Study of Low-Dose Intravenous Decitabine in Patients Aged > 60 Years With Acute Myeloid Leukemia

NCT ID: NCT00866073

Last Updated: 2009-03-20

Basic Information

• Recruitment Status: COMPLETED
• Clinical Phase: PHASE2
• Total Enrollment: 238 participants
• Study Classification: INTERVENTIONAL
• Study Start Date: 2003-04-30
• Study Completion Date: 2009-03-31

Brief Summary

This study is an open-label phase II trial to investigate the efficacy and toxicity of low-dose decitabine (5-aza-2'-deoxycytidine) in elderly patients with acute myeloid leukemia (AML) not eligible for aggressive induction chemotherapy. AML patients above the age of 60 years (no upper age limit) who have not previously received and are not eligible for, standard induction treatment of their disease will be eligible for this trial. Decitabine will be administered as a 3 hour infusion at 15 mg/m2 three times daily on three consecutive days (total dose 135 mg/m2). In all patients with > 20000 WBC/µl, this treatment will be repeated 1 week later. In patients with white blood cells exceeding 50 000/μl, decitabine treatment will be preceded by cytoreductive doses of hydroxyurea.

Detailed Description

Hypothesis: If after 4 courses of Decitabine none out of 12 patients achieves a response (complete or partial remission, antileukemic effect), the protocol will be stopped. If at least one response is seen among the first 12 patients, 17 additional patients will be treated in an open, uncontrolled manner. If in 3 or more of these 29 patients a response is achieved, this treatment will be considered effective and will be studied further, otherwise it will be considered ineffective. At a preliminary analysis after recruitment of 29 patients, encouraging results (response rate, tolerability) are prompting continuation of recruitment, with a planned inclusion of at least 60 patients, until initiation of the planned large, controlled phase II follow-up trial.
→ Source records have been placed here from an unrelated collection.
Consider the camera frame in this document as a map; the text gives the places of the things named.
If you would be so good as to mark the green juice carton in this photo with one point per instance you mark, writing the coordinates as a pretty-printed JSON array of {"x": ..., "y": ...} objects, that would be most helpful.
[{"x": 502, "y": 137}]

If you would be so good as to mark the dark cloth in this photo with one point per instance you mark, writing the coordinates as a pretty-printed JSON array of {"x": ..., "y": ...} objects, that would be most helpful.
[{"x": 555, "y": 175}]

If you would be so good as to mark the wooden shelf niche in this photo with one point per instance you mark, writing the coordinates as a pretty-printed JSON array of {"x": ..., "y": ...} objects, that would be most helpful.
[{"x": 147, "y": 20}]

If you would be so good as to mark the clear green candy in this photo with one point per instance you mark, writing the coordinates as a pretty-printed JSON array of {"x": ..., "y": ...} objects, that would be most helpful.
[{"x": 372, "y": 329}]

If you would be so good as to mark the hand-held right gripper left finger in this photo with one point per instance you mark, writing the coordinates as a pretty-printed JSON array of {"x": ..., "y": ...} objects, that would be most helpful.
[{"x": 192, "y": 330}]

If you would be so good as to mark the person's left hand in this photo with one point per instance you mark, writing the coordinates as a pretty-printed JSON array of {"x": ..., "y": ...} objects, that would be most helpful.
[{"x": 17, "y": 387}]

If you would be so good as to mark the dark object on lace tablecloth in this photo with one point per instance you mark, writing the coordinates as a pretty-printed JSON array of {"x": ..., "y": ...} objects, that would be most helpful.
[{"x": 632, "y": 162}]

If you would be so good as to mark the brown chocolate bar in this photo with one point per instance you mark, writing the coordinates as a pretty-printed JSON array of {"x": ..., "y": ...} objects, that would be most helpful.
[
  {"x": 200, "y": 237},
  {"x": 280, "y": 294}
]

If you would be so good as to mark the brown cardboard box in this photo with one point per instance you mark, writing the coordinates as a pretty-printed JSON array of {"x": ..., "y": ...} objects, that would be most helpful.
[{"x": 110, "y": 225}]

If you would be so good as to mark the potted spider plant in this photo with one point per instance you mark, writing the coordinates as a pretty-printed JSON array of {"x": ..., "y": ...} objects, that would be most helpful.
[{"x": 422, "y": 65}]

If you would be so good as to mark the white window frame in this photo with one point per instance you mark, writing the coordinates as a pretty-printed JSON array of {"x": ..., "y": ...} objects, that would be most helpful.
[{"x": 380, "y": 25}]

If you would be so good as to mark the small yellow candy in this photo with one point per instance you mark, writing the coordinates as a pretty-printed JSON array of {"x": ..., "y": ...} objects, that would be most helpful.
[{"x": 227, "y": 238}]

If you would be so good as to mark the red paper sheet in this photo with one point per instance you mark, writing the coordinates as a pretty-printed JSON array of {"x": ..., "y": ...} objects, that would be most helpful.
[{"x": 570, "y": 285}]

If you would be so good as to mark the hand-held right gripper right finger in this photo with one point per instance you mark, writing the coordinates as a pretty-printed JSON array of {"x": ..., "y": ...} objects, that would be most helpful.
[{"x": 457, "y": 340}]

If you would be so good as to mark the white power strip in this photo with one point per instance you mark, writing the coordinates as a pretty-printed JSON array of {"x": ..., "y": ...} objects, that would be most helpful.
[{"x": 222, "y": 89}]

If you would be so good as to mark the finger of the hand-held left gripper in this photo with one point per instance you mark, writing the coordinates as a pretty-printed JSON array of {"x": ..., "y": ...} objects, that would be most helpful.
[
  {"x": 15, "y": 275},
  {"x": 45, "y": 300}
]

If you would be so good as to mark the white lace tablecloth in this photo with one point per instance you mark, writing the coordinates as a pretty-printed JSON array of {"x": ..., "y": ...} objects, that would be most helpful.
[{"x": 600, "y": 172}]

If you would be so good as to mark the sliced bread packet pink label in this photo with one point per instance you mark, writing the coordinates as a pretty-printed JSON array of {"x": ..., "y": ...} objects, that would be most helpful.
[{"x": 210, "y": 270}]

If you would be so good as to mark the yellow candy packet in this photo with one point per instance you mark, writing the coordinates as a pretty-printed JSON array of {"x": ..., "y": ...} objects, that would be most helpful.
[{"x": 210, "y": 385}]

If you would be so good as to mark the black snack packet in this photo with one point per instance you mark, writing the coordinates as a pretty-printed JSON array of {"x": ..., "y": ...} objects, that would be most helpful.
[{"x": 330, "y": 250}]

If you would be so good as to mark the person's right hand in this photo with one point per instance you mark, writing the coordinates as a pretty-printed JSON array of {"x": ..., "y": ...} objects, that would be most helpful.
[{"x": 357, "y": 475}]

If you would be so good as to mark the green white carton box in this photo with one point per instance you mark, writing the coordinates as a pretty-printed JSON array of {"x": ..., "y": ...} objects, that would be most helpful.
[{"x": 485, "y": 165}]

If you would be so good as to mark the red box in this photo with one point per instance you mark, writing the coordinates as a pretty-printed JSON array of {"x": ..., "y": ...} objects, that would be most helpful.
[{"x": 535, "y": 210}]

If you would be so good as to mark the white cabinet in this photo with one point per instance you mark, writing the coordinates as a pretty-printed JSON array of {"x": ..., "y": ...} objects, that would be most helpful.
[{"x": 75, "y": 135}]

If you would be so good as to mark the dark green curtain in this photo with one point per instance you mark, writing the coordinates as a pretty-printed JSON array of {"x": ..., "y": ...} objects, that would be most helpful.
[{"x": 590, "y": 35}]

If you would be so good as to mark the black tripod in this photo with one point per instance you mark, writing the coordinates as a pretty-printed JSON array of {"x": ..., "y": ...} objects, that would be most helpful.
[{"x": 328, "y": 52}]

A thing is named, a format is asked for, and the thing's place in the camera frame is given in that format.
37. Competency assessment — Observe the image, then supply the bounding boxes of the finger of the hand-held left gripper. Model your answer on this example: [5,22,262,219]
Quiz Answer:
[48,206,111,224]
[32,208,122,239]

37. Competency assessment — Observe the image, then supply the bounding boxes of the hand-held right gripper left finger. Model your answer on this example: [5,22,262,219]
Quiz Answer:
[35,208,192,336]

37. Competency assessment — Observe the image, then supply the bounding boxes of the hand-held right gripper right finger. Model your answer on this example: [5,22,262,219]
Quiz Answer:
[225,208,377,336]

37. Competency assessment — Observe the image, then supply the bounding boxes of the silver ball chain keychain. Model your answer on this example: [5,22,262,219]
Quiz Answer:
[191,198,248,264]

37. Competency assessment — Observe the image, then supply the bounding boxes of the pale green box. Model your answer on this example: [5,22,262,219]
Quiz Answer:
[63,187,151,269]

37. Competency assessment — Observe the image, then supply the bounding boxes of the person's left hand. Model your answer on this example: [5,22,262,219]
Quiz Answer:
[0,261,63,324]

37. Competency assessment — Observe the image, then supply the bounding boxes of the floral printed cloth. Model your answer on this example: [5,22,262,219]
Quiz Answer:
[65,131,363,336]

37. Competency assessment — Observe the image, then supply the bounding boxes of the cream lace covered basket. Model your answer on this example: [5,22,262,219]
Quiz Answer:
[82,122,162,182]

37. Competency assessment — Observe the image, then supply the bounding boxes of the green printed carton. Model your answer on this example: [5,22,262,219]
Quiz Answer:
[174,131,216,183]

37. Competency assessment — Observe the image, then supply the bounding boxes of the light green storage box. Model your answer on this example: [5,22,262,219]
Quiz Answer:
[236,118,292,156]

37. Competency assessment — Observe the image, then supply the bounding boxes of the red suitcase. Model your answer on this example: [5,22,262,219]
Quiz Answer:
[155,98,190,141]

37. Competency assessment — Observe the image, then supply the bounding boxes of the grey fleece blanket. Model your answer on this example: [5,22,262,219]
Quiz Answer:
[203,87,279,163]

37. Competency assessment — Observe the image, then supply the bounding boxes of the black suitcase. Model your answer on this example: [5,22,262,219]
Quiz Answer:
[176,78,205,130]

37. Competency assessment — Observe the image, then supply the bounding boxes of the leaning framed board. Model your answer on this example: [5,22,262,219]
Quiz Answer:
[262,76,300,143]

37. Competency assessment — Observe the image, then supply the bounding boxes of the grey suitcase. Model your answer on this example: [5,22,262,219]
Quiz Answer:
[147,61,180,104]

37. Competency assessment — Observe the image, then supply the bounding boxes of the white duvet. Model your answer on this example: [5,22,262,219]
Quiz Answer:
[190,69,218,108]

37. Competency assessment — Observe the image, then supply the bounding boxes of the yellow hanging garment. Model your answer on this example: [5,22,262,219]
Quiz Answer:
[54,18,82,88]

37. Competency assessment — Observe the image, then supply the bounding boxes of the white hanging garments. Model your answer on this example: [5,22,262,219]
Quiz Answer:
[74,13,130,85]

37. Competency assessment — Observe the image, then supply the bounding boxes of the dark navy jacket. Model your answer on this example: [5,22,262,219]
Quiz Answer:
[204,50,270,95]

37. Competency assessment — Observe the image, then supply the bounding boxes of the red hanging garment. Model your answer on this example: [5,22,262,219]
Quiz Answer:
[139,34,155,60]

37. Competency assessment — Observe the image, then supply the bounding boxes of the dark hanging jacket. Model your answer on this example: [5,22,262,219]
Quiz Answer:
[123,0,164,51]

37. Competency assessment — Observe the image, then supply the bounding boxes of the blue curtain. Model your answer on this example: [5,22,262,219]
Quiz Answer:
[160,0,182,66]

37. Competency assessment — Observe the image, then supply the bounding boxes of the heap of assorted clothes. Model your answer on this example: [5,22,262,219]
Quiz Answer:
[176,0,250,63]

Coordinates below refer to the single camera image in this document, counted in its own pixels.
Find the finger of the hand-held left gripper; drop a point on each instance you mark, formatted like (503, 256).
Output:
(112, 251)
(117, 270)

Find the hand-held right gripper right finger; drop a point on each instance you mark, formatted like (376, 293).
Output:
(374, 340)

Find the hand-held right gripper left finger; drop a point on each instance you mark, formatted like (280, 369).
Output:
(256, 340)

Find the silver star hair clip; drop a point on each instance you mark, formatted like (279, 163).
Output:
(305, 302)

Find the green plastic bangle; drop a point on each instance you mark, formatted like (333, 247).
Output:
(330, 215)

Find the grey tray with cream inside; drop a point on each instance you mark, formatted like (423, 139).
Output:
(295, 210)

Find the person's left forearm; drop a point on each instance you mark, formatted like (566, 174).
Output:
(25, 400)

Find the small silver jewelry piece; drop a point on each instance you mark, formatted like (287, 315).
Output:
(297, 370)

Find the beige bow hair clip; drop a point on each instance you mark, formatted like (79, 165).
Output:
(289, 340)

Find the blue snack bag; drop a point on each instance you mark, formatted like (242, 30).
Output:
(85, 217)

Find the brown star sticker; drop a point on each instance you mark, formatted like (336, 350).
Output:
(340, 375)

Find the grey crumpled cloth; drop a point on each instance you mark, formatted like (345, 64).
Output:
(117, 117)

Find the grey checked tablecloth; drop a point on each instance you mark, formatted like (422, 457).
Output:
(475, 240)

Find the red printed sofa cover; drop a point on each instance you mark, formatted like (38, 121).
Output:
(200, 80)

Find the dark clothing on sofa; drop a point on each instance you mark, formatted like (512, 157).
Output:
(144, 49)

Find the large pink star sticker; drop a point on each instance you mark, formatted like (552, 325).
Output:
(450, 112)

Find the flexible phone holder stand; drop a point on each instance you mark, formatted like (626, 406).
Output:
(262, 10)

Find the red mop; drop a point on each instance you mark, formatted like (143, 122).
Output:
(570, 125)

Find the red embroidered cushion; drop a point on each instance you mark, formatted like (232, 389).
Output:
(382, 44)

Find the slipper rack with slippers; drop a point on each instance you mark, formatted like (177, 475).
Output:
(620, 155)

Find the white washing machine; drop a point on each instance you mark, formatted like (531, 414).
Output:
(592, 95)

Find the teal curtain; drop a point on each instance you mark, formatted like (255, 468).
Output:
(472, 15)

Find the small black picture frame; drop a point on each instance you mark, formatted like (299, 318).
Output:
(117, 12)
Unexpected toxicities will be carefully evaluated. 29 patients were needed for the first two steps of this phase II study, at least 60 patients are planned for the extension of the recruitment. Expected study duration for the first two steps was 15-20 months, with 35-40 months total when including the third step.

Conditions

Acute Myeloid Leukemia

Study Design

• Allocation Method: NA
• Intervention Model: SINGLE_GROUP
• Primary Study Purpose: TREATMENT
• Blinding Strategy: NONE

Study Groups

A

Decitabine 15 mg/m2 i.v. - single arm

Group Type: EXPERIMENTAL

Decitabine 15 mg/m2 i.v.

Intervention Type: DRUG

Decitabine at 15 mg/m2 i.v. x 3 hours, three times daily on three consecutive days

Interventions

Decitabine 15 mg/m2 i.v.

Decitabine at 15 mg/m2 i.v. x 3 hours, three times daily on three consecutive days

Intervention Type: DRUG

Other Intervention Names

Dacogen

Eligibility Criteria

Inclusion Criteria

• Patients older than 60 years with acute myeloid leukemia (> 30 % bone marrow blasts) not qualifying for, or not consenting to, standard induction chemotherapy or immediate allografting
• life expectancy > 3 months with successful treatment
• performance status ECOG 0, 1, 2
• age-adjusted normal cardiac, kidney, liver function (creatinine < 1.5 mg/dl unless leukemia-related, total bilirubin < 2.0 of upper normal limits)
• patients with >50 000 leukocytes/µl in whom initial cytoreduction according to protocol is effective
• written informed consent

Exclusion Criteria

• AML of FAB subtype M3
• previous induction-type chemotherapy for MDS or AML
• previous treatment with Decitabine, 5-azacytidine or ATRA
• "low-dose" chemotherapy (e.g.hydroxyurea, cytosine arabinoside, melphalan) within 8 weeks prior to Decitabine treatment, except for cytoreduction of leukocytosis > 50 000/µl according to protocol - patients with > 50 000 leukocytes/µl in whom initial cytoreduction according to protocol is ineffective
• treatment with cytokines within previous 4 weeks
• concomitant use of any other investigational drug
• cardiac insufficiency NYHA IV
• HIV infection
• other uncontrolled active infection
• psychiatric disorder that interferes with treatment
• known hypersensitivity to retinoids
• contact lenses

• Minimum Eligible Age: 60 Years
• Eligible Sex: ALL
• Accepts Healthy Volunteers: No

Sponsors

University Hospital Freiburg

OTHER

Sponsor Role: lead

Responsible Party

Dept. of Oncology/Hematology - University Medical Center Freiburg

Principal Investigators

Michael Lübbert, Prof Dr med

Role: PRINCIPAL_INVESTIGATOR

University Medical Center Freiburg - Dept. of Oncology/Hematoloy

Locations

Medizinische Hochschule Hannover

Hanover, Lower Saxony, Germany

Klinikum der Technischen Universität Aachen

Aachen, , Germany

Universitätsklinikum Düsseldorf

Düsseldorf, , Germany

Katholisches Krankenhaus Hagen

Hagen, , Germany

Klinikum Lüdenscheid

Lüdenscheid, , Germany

Universitätsklinikum Ulm

Ulm, , Germany

Klinikum Villingen-Schwenningen

Villingen-Schwenningen, , Germany

Leyenburg Hospital

The Hague, , Netherlands

Countries

Germany; Netherlands

Other Identifiers

00331

Identifier Type: -

Identifier Source: org_study_id